The world of sports betting has been completely transformed over the past 40 years. In 1969, there were only 12 sports books in Nevada with a total betting handle of $395,000. Now the number has grown to 187 sports books. Last year they managed more than $2.7 billion in bets, close to half of it (44.4 percent) wagered on college and pro football.
Breaking those numbers down further, it’s the Super Bowl that is leading the betting mania. “People bet 10 times as much on the Super Bowl as they would on any other game,” says Robert Walker, the former Race and Sports Book Director of the MGM Mirage Group, the biggest sports book chain in Nevada.
Some of those bets are made in advance, of course, but the biggest action comes on the big day. One of the largest offshore sports book owners told me that 95 percent of his Super Bowl action comes on the day of the game. “The phones never stop ringing. Everyone handling phone bets eats at their desk that day from sun up until the halftime wagering is over,” he says. Sounds like a job cholesterol-challenged coaches Rex and Rob Ryan would be wise to avoid.
At press time Cigar Aficionado did not know which teams would compete in Super Bowl XLVI, but we can give you some tips on how to bet the game. I have correctly picked the last 10 Super Bowl pointspread winners, nine of the last 10 totals, and nine straight halftime lines (I did not pick last year’s halftime line). Follow the four rules listed here and they will help you wager correctly and win money on the Super Bowl.

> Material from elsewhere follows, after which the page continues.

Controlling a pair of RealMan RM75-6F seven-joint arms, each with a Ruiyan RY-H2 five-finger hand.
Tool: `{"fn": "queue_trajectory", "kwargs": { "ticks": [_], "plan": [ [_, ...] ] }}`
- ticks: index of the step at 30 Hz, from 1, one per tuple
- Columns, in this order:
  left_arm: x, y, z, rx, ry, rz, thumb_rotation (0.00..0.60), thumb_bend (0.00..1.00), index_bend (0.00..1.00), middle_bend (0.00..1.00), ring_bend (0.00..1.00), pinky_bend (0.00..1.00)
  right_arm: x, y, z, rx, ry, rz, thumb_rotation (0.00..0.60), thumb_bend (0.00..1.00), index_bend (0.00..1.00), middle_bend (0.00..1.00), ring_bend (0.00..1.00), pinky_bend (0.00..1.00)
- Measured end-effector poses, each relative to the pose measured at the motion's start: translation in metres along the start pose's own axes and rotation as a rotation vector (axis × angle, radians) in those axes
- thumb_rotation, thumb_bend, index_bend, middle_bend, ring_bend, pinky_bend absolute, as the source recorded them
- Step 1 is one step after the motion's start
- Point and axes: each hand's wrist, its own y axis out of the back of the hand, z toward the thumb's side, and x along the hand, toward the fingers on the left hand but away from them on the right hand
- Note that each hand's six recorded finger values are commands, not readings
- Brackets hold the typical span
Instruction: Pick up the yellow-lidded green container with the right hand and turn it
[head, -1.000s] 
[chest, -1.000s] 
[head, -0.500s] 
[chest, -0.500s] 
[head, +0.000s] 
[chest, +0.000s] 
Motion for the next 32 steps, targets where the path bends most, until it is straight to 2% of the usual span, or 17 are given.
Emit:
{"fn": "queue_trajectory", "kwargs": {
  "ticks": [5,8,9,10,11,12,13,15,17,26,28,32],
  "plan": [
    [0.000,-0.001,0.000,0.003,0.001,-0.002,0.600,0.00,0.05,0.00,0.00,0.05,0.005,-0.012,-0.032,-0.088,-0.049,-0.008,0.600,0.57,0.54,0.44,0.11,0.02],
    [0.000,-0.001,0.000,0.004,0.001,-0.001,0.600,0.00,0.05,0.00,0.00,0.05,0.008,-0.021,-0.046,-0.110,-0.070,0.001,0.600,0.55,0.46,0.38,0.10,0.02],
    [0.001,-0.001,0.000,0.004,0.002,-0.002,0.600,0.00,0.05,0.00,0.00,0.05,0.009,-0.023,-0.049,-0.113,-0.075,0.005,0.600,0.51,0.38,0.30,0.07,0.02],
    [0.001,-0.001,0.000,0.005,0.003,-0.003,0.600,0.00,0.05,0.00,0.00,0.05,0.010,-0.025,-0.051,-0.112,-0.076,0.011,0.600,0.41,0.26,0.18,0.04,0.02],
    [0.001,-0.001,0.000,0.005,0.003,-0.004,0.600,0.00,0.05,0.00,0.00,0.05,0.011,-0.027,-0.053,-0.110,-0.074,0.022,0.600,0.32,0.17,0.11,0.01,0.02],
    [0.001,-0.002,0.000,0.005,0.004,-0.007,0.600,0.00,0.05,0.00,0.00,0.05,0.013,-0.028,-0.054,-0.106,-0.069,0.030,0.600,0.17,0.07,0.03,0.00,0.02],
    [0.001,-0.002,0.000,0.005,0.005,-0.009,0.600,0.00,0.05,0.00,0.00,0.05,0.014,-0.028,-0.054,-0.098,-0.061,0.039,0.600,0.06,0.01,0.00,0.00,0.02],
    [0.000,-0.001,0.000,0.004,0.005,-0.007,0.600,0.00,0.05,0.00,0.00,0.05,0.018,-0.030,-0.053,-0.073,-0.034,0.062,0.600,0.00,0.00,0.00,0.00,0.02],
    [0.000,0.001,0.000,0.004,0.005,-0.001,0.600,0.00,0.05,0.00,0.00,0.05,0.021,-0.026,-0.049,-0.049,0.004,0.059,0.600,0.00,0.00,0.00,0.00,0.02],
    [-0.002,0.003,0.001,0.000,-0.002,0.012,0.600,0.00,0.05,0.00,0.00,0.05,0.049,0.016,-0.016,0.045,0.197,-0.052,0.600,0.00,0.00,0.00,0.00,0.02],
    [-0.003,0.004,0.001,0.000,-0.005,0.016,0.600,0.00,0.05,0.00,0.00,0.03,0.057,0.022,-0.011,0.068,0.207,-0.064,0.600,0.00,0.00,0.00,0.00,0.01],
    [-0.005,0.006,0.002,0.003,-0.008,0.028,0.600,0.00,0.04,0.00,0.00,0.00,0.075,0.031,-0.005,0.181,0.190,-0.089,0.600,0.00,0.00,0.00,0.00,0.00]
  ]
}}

Rule No. 1 Ignore the point spread, as it is practically a nonfactor. The winner of the Super Bowl has failed to beat the spread only six times. (Green Bay was giving three last year against Pittsburgh, and they won the game and beat the spread, the same as in 2010, when the Saints, who were four-point underdogs, beat the spread and the Colts.) That’s a record of 36-6-3, an amazing 88 percent. So wager on who you think will win the game. Super Bowl favorites are 23-19-3, so there are no trends there.